29.04.10

Wie wird man zum Bloghasser?

Oder man könnte es auch so umschreiben: "Für einen Arbeitslosentreff sind die hier ganz schön fit in EDV" wie es ein preisgekrönter Offline Tweet bei einer großen Bloggerveranstaltung auf den Punkt brachte.

Selbstkristischer Humor findet sich leider noch zu selten im Netz. Um so mehr freut es mich, wenn mal der steife Xingprofileifer beiseite geschoben wird, und wie bei Kathrin Passigs Die Stufen der Technologiekritik dem Netzbesucher mal in die Gedankenwelt geschaut wird. Was passiert also, wenn klar wird, dass man z.B. an eigener Beteiligung in Blogs, Facebook, Twitter, Foursquare, etc. nicht mehr vorbeikommen kann:

1. Wo zu, zur Hölle, ist das denn jetzt wieder gut?
2. Wer will denn sowas?
3. Die Einzigen, die das Neue wollen, sind zweifelhafte oder privilegierte Minderheiten
4. Na gut, es ist da. Aber vielleicht geht es ja auch einfach wieder weg, wenn man die Augen fest genug zukneift.
5. Täuschen Sie sich nicht, durch (beliebige Erfindung) wird sich absolut nichts ändern
5a. Es handelt sich höchstwahrscheinlich nur um ein schönes Spielzeug
5b. Insbesondere lässt sich mit der neuen Technik kein Geld verdienen
5c. Eine Variante des Nutzlosigkeitsvorwurfs, die sich gegen Kommunikationstechnologien richtet, ist der Einwand, die Beteiligten hätten einander ja gar nichts mitzuteilen
6. Es ist also im Prinzip ganz gut, aber nicht gut genug
7. Die Innovation ist außerdem überkompliziert und anfällig
8. Schwächere als ich können damit nicht umgehen!
9. Hat die neue Technik mit Denken, Schreiben oder Lesen zu tun, dann verändert sie, ganz sicher unsere Denk-, Schreib- und Lesetechniken zum Schlechteren


An diesen Stufen der Technologiekritik orientiert sich wohl auch der Humor dieser Sonnenbrillenträger auf Facebook und auf Twitter. Oder ganz selbstreferenziell gesagt, die Sonnenbrille scheint wohl eine Privacy Einstellung der Nerd-Brille zu sein.
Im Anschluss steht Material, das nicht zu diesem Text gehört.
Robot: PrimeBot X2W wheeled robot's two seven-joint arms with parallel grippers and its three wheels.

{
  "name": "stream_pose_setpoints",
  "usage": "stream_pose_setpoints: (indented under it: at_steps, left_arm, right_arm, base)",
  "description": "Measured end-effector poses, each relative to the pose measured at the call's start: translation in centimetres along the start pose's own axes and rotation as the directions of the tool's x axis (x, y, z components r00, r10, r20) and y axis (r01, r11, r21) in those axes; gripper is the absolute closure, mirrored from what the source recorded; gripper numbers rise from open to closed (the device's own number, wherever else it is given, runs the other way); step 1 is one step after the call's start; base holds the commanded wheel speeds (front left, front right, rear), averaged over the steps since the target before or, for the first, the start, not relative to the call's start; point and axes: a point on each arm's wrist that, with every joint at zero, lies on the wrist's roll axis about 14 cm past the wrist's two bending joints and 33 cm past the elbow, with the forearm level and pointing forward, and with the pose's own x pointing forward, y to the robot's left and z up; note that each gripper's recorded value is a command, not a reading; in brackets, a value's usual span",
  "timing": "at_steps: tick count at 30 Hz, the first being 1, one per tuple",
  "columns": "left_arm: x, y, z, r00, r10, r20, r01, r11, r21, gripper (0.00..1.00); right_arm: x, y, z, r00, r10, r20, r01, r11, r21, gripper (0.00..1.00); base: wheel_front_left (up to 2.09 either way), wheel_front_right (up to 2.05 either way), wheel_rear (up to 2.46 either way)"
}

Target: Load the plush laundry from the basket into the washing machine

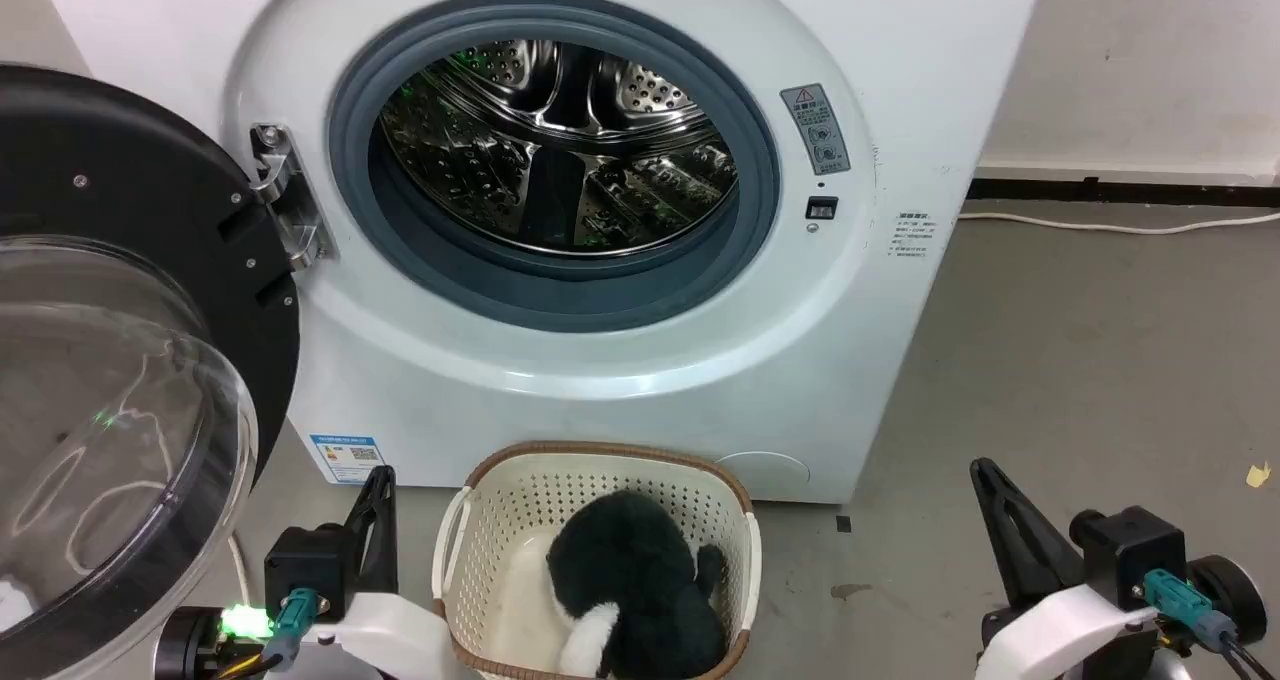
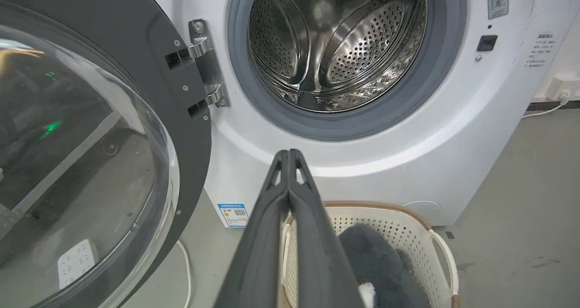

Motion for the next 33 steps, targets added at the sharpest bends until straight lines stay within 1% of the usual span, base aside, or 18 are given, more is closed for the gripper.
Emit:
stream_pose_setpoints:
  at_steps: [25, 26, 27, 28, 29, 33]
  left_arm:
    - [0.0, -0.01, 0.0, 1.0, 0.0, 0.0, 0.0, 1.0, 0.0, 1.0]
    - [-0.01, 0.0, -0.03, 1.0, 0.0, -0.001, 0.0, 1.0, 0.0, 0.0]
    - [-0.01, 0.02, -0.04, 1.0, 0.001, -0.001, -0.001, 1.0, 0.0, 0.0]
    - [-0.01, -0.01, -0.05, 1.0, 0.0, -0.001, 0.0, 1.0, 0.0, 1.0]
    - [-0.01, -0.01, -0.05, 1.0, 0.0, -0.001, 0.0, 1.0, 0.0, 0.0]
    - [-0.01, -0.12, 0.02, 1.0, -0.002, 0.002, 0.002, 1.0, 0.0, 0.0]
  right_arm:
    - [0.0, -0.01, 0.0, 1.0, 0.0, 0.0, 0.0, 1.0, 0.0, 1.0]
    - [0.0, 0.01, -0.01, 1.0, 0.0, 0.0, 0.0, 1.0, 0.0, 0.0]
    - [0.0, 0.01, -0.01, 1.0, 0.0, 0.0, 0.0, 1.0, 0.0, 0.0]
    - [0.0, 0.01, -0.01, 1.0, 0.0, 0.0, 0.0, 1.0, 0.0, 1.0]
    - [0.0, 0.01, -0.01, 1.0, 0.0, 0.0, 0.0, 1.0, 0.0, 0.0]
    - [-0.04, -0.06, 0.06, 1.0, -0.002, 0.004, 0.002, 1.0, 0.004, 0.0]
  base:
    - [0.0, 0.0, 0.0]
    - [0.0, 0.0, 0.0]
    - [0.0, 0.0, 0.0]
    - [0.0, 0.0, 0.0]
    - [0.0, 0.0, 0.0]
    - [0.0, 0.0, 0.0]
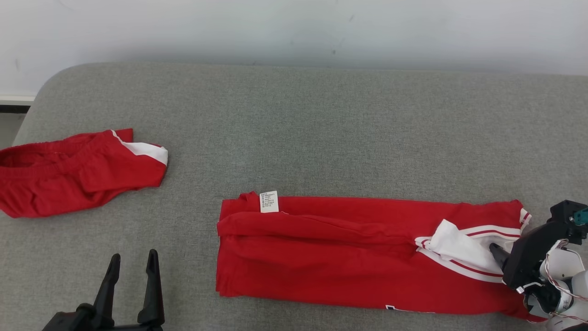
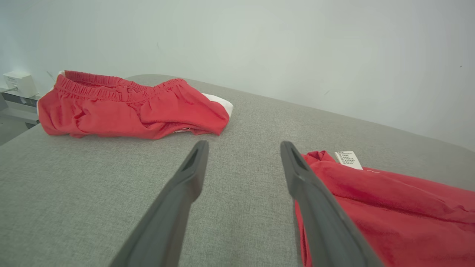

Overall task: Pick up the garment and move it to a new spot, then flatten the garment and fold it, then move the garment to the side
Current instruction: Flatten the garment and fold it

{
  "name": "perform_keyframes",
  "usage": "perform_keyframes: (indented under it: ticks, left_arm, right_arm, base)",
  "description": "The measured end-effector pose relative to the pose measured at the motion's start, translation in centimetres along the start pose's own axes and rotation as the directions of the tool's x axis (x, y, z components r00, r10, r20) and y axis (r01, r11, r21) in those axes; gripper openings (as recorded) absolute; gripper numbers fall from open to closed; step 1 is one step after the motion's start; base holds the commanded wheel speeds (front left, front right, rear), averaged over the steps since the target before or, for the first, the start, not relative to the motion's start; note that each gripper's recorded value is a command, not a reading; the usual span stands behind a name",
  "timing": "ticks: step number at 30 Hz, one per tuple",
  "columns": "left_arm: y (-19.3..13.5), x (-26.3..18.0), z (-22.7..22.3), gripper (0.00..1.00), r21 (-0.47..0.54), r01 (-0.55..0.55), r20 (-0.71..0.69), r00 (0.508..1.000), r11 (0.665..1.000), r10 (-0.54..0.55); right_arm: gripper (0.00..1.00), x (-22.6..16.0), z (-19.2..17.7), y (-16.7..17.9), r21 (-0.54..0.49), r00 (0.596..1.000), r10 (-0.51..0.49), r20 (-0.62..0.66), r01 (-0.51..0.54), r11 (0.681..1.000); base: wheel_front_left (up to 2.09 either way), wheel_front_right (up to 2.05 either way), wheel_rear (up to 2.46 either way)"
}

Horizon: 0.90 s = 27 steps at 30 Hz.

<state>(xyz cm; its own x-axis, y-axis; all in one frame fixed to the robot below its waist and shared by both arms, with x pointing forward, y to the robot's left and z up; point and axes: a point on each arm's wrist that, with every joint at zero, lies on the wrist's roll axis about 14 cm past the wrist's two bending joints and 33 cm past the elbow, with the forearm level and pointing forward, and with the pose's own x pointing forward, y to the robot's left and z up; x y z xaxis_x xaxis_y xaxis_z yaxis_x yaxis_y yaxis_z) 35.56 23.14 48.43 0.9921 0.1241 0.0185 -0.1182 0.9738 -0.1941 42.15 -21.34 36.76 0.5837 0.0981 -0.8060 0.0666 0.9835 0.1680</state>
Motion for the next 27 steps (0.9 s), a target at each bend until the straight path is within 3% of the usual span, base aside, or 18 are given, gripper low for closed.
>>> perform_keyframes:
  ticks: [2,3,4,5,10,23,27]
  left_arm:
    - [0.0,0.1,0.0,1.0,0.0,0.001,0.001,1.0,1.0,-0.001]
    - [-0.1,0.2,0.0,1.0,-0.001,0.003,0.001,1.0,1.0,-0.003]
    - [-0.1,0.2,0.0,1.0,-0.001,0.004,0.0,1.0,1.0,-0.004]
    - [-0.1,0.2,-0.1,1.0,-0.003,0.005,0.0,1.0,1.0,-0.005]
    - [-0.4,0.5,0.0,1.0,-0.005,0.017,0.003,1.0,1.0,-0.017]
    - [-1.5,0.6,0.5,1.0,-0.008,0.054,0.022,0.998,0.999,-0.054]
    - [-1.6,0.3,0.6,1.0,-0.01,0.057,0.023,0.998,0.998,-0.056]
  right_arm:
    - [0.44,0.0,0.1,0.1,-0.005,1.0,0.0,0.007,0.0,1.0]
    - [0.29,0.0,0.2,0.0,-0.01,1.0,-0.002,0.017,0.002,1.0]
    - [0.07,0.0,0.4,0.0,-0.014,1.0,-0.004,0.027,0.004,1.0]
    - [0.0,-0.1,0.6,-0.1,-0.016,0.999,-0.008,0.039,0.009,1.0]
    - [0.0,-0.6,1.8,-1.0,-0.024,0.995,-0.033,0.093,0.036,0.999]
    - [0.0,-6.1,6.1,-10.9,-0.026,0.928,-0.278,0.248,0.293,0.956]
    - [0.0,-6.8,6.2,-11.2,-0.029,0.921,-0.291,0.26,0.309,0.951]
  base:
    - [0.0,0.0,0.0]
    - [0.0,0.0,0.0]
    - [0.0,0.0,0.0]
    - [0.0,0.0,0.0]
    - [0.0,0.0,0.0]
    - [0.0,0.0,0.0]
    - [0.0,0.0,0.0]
Das heißt aber auch, dass sich doch auch ganz viele Nicht-Nerds und Nicht-Netzchecker im Netz tummeln und das ist doch richtig gut. Ganz normale Leute wie Tante Else kommen dann auch mal zu Wort. Zum Beispiel in einem Blog über Bloghasser. Die Idee dafür ist schlicht, aber brilliant. Satire im Web über das Web, genauer gesagt über diese Blogosphäre. Eine Sphäre, die sich darüber aufregt, bei F.A.Z. net im Artikel über Blogger nicht verlinkt zu werden. Der Humor bleibt dann etwa ungefähr hier stehen:

"Sind also die beiden Welten FAZ-Journalismus und Blogosphäre wirklich so grundverschieden?

Vermutlich guckt der Autor der FAZ-Geschichte gerade bei Rivva nach, wie oft sein Artikel schon von Bloggern und Twitterern verlinkt worden ist."

Das Netz hat mittlerweile die kritische Masse der Vielen erreicht. Tante Else, einige meiner Freunde, ich, wir produzieren alle Content in diesem verrückten Internet. Warum es also nicht auch gelassen angehen und auch mal über sich selbst lachen können? Vielleicht würde das dem einen oder anderen auch schneller zu Stufe 10 der Technologiekritik verhelfen: ach so übel ist das eigentlich gar nicht.

1 Kommentar:

  1. Schöner Text, fühl mich endlich mal verstanden... Gruß vom Bloghasser, der ja tatsächlich eine durchaus differenzierte Sicht auf die Blogosphäre hat.